◆ What the exercise asks ◆
Counting only lines that contain "return", how many are there in the records below? Give the figure alone.

◆ Input for this task ◆
'''

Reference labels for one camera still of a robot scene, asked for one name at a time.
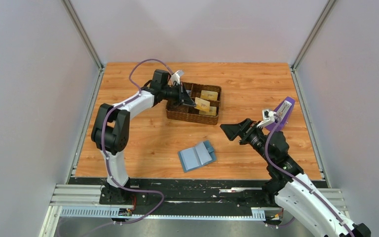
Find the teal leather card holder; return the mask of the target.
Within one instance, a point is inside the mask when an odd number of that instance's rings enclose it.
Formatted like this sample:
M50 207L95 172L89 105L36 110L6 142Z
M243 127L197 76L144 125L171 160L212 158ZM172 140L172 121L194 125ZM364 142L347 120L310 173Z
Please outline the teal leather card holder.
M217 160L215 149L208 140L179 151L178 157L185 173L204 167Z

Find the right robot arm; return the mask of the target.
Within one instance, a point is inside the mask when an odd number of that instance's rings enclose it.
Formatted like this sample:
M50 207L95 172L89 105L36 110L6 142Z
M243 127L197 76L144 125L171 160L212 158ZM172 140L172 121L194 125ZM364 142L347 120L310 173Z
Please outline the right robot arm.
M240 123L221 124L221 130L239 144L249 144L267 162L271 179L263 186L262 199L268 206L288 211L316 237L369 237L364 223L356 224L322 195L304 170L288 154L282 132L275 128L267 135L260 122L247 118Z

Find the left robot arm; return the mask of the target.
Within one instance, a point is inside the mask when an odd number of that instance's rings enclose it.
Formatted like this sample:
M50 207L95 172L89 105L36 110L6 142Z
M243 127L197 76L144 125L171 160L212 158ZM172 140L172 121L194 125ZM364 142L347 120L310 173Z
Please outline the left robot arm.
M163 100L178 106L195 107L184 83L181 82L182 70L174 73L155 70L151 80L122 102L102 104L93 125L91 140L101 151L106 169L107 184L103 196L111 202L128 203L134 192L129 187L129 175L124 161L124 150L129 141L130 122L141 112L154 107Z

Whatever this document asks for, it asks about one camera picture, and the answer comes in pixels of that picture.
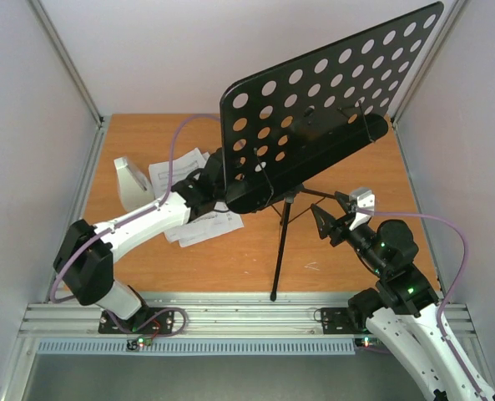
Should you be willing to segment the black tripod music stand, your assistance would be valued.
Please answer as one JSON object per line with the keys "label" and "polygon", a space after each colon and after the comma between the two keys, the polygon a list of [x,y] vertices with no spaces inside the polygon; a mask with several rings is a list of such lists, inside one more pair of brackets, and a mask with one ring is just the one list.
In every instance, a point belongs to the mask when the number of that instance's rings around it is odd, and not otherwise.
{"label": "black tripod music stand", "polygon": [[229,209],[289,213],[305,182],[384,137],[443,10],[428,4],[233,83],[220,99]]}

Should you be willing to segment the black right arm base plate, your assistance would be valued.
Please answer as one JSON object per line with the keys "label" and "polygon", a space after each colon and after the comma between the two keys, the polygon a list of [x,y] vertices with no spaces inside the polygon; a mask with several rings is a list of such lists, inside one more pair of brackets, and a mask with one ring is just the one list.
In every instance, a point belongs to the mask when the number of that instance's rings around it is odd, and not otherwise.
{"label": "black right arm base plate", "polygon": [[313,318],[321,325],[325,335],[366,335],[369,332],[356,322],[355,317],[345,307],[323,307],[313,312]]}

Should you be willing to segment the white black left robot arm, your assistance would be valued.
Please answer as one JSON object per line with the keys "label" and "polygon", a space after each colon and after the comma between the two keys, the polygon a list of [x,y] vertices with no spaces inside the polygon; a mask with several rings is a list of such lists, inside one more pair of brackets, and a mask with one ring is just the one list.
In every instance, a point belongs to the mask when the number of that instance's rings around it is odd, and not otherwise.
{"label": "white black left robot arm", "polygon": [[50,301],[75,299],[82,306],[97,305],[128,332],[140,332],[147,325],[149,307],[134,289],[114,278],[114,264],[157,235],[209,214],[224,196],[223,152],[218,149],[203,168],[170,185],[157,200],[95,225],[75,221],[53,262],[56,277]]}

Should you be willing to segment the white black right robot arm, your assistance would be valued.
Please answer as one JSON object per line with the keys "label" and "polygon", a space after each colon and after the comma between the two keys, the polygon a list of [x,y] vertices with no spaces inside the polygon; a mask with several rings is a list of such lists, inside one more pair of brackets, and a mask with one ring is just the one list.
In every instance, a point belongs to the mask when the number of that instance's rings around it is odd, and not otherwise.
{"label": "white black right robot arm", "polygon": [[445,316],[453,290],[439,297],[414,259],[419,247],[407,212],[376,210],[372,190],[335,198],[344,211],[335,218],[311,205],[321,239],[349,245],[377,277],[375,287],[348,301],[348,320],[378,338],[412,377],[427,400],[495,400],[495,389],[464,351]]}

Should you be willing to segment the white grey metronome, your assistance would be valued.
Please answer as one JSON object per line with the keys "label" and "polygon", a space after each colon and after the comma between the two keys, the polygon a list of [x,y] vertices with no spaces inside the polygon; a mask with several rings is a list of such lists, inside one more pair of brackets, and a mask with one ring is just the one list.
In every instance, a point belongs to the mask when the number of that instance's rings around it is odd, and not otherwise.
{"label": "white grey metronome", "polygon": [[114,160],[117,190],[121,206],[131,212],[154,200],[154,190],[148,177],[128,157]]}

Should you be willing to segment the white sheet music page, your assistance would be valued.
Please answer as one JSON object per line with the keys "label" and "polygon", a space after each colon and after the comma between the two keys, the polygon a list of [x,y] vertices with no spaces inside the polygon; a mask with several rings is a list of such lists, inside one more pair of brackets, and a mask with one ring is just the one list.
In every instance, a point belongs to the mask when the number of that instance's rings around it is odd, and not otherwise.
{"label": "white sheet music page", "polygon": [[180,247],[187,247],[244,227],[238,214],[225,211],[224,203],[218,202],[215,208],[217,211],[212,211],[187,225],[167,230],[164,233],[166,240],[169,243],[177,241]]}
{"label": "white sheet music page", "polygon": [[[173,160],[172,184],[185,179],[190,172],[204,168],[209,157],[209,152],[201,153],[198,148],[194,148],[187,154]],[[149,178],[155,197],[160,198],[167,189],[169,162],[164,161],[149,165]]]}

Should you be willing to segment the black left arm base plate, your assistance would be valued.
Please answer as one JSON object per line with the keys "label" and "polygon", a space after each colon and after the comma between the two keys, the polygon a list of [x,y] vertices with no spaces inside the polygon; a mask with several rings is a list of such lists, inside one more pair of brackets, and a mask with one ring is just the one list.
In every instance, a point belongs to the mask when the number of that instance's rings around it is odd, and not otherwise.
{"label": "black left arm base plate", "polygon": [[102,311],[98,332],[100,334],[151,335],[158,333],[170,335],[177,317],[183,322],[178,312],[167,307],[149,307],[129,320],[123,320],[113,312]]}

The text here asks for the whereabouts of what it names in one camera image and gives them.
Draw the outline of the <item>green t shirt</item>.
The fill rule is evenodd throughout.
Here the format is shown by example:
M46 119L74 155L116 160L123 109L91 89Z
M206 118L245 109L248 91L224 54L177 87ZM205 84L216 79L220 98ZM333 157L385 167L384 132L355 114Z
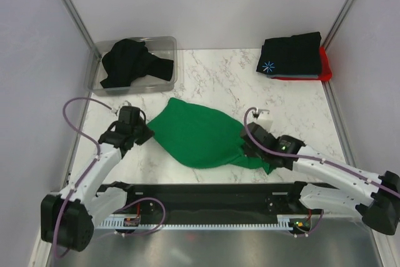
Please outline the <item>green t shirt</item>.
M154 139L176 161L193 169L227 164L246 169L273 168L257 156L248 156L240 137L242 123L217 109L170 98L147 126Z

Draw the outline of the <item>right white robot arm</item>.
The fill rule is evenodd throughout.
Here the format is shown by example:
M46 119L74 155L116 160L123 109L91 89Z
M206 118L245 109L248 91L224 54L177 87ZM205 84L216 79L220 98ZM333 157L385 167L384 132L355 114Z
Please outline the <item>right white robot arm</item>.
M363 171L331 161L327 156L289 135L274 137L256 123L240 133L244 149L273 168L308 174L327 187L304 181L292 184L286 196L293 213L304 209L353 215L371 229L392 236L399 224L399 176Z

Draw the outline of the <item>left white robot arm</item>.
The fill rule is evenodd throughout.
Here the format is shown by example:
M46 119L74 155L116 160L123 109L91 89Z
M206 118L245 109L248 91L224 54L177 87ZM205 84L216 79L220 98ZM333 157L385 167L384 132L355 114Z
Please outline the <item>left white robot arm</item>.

'''

◆ Exercise output ◆
3